#### Your assignment:
With the material below, print exactly the lines between the line holding "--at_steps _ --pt" and the line holding "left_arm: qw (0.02", inclusive. Add nothing else.

•••••

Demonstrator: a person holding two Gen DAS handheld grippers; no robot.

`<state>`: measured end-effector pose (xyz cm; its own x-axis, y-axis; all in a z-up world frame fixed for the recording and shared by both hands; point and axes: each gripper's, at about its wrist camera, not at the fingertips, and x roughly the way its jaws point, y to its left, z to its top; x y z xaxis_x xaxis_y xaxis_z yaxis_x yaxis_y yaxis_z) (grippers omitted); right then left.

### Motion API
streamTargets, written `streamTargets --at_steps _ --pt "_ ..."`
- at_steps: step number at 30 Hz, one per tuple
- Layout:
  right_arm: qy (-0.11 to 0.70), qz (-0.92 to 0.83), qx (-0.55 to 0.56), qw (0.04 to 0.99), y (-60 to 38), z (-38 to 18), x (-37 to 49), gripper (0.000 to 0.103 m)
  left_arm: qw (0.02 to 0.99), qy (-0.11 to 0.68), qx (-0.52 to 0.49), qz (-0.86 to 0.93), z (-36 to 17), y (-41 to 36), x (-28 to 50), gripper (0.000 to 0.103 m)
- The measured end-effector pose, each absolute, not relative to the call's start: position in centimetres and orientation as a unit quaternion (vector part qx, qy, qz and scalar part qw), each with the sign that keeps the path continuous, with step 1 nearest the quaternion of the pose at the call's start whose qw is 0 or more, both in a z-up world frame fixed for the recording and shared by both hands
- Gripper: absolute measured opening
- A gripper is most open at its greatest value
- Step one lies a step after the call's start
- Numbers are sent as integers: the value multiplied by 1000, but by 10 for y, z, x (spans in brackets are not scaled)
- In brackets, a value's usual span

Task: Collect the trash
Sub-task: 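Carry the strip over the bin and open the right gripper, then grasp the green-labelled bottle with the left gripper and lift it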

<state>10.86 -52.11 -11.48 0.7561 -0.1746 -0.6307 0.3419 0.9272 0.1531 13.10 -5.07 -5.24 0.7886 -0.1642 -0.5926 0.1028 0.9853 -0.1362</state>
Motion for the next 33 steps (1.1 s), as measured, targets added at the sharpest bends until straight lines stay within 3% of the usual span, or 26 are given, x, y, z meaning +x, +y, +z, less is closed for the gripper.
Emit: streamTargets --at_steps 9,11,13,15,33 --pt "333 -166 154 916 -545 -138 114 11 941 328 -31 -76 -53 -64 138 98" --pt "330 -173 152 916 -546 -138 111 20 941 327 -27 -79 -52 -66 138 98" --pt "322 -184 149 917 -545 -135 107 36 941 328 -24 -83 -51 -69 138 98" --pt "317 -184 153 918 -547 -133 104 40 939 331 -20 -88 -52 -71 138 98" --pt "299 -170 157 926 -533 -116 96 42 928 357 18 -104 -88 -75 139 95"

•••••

#### Solution for this problem:
streamTargets, written `streamTargets --at_steps _ --pt "_ ..."`
- at_steps: step number at 30 Hz, one per tuple
- Layout:
  right_arm: qy (-0.11 to 0.70), qz (-0.92 to 0.83), qx (-0.55 to 0.56), qw (0.04 to 0.99), y (-60 to 38), z (-38 to 18), x (-37 to 49), gripper (0.000 to 0.103 m)
  left_arm: qw (0.02 to 0.99), qy (-0.11 to 0.68), qx (-0.52 to 0.49), qz (-0.86 to 0.93), z (-36 to 17), y (-41 to 36), x (-28 to 50), gripper (0.000 to 0.103 m)

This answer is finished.